The full dataset, including original reports, simulation files, map representations, and vehicle waypoints, is openly available for research use.
Implications and Future Research
The TRACE pipeline and benchmark directly address the reproducibility, coverage, and realism deficits of previous test generation methodologies in AV research. Through LLM-augmented inference and strict topology-preserving map synthesis, TRACE bridges the gap between raw accident reporting and executable, high-fidelity simulation. This supports nuanced AV evaluation across planning, perception, and control stacks.
The open-source release positions the benchmark for future extension, including:
- Support for complex vertical road topology (tunnels, overpasses)
- Expansion to multi-participant and vulnerable road user scenarios (pedestrians, cyclists)
- Injection of additional report modalities (sensor, weather, contextual video)

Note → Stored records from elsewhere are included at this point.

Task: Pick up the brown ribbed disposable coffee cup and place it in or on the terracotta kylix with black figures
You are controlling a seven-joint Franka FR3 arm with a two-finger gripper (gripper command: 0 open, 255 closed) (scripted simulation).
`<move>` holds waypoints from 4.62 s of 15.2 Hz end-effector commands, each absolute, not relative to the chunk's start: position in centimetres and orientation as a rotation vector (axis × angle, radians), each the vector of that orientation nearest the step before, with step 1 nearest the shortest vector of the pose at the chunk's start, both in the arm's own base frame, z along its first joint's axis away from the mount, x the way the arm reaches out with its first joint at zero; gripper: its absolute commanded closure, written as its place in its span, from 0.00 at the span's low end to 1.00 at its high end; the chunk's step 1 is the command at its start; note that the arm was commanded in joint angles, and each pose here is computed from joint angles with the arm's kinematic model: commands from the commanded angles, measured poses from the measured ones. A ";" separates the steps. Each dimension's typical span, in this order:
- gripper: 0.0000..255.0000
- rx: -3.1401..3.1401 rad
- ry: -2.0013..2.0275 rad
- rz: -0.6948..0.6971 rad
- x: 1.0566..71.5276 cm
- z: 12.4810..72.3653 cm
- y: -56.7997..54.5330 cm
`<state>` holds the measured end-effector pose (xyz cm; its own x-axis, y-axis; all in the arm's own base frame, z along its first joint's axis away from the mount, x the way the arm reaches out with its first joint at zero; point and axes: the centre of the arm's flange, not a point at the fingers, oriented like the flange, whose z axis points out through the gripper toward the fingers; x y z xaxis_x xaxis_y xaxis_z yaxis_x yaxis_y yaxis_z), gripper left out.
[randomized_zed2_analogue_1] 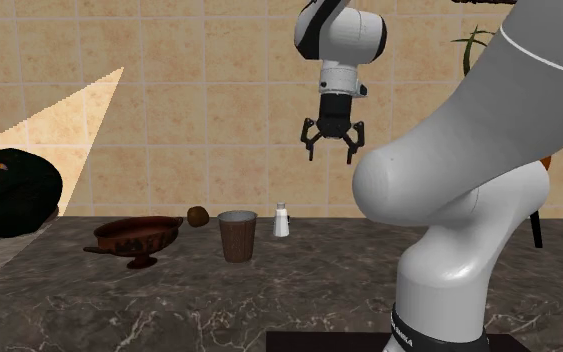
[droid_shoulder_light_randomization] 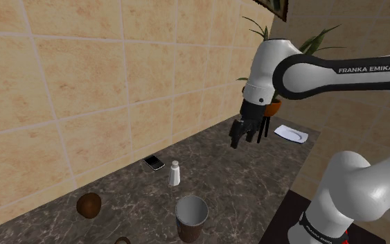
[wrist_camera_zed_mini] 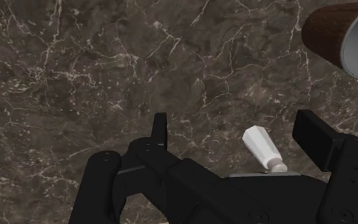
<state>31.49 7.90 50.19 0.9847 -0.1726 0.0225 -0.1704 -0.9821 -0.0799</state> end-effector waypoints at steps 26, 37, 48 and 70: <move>0.00 -3.005 0.310 -0.211 31.4 33.8 26.5; 1.00 -3.005 0.310 -0.211 31.4 33.8 26.5; 1.00 -3.005 0.310 -0.211 31.4 37.0 26.5; 1.00 -3.005 0.310 -0.211 31.4 48.6 26.5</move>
<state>31.34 26.57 47.93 0.9694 -0.2106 0.1262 -0.1949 -0.9727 -0.1262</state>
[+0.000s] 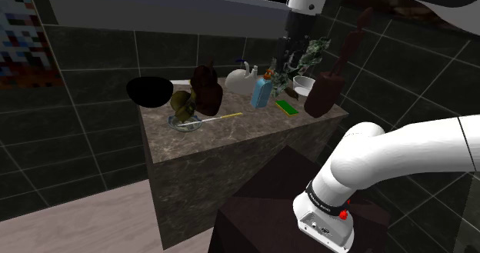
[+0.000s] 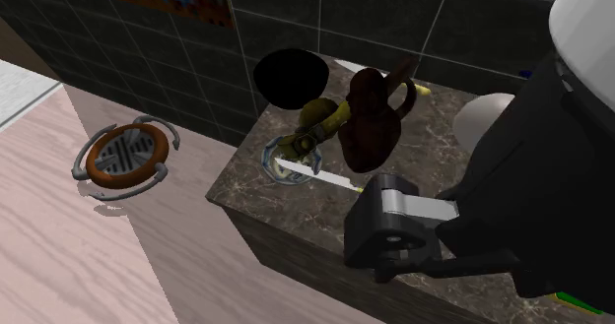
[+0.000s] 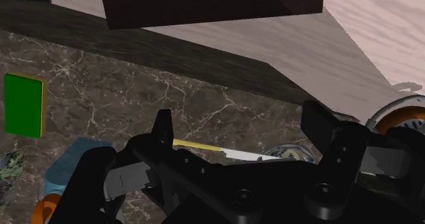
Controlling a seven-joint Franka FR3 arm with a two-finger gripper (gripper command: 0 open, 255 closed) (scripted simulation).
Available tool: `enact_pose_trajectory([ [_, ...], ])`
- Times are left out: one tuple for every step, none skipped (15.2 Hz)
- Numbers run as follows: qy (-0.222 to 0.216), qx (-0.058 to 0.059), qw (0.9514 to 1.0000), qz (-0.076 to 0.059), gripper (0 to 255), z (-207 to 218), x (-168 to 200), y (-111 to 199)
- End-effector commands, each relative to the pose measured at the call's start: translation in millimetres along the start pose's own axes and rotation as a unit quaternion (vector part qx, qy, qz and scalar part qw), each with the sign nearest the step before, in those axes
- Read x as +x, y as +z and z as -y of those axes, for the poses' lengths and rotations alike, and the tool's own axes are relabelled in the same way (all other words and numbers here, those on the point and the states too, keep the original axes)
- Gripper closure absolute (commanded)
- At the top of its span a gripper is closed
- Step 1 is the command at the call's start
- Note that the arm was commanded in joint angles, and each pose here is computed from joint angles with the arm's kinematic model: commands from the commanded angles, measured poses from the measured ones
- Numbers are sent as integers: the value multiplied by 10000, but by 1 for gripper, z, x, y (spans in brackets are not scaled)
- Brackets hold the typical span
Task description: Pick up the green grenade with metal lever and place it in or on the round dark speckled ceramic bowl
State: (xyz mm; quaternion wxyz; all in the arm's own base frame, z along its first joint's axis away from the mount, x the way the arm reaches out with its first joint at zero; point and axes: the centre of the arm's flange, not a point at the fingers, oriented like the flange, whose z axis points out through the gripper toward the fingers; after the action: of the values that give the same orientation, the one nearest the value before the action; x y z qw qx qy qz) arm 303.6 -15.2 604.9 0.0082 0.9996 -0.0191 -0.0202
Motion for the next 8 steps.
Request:
enact_pose_trajectory([
  [0, 0, 10000, 0, 0, 0, 0, 0],
  [100, 90, 9999, -28, 0, 1, 9, 9],
  [201, 179, 9996, -55, 0, 1, 17, 17],
  [301, 269, 9992, -83, 0, 2, 26, 26],
  [401, 359, 9985, -110, 0, 2, 34, 34],
  [501, 448, 9976, -138, 0, 3, 43, 43],
  [601, 538, 9966, -166, 0, 3, 52, 51],
  [701, 627, 9954, -193, 0, 3, 61, 59],
])
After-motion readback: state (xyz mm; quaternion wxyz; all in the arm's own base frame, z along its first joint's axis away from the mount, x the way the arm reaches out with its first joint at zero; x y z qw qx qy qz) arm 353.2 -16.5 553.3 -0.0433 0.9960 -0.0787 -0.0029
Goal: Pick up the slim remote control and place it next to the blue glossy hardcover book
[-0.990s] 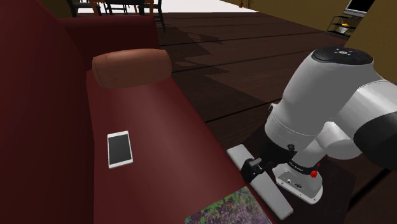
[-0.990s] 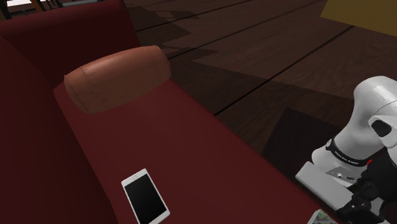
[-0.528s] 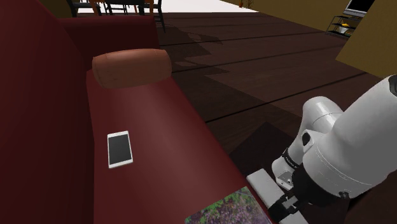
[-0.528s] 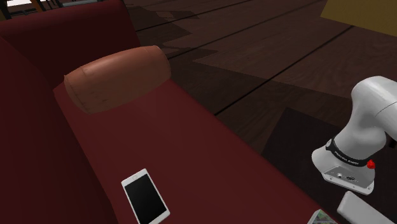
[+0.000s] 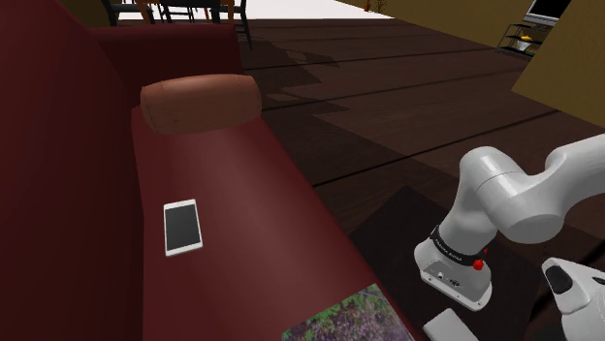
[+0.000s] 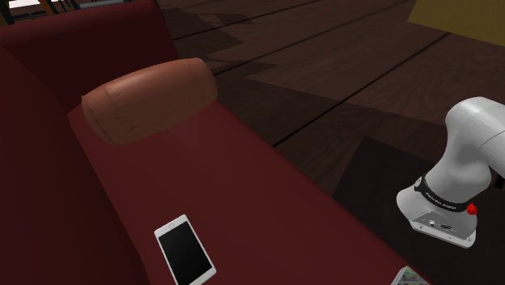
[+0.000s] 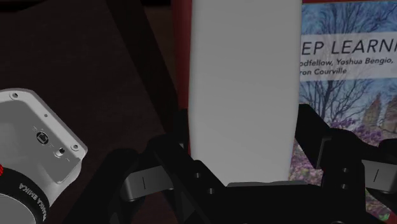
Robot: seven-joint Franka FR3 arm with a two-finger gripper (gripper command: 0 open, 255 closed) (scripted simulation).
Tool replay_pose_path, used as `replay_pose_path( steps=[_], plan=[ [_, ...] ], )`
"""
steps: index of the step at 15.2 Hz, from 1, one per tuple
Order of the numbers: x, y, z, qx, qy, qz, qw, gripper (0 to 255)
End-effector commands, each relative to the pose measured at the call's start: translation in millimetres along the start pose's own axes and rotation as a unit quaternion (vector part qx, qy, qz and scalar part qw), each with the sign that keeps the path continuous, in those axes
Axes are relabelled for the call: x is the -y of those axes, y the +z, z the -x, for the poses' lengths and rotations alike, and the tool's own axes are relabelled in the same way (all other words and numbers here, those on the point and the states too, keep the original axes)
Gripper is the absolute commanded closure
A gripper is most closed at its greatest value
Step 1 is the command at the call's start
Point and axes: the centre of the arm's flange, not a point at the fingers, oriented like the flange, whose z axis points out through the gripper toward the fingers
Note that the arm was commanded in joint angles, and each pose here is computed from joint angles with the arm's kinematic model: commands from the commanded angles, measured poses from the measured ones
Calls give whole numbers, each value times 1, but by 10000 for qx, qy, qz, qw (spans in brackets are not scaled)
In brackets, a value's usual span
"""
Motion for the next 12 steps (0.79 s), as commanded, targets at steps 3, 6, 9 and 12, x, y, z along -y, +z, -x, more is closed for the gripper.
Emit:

- Integration with generative adversarial scenario augmentation to further increase diversity and unpredictability
Methodologically, the use of LLMs for semantic inference from semi-structured reports is noteworthy: future advancements in LLM reasoning and fine-tuning may further enhance the precision of crash reconstructions and automate broader classes of edge-case scenario synthesis.
Conclusion
TRACE represents a significant step toward the automated, reproducible reconstruction of real-world accidents for AV evaluation, achieving strong scenario fidelity through topology-preserving map synthesis and LLM-driven state estimation. The resulting benchmark enables a more rigorous exploration of AV system reliability under true-to-life rare event distributions and geospatial complexity, providing the foundation for robust comparative evaluation and accelerated safety verification research.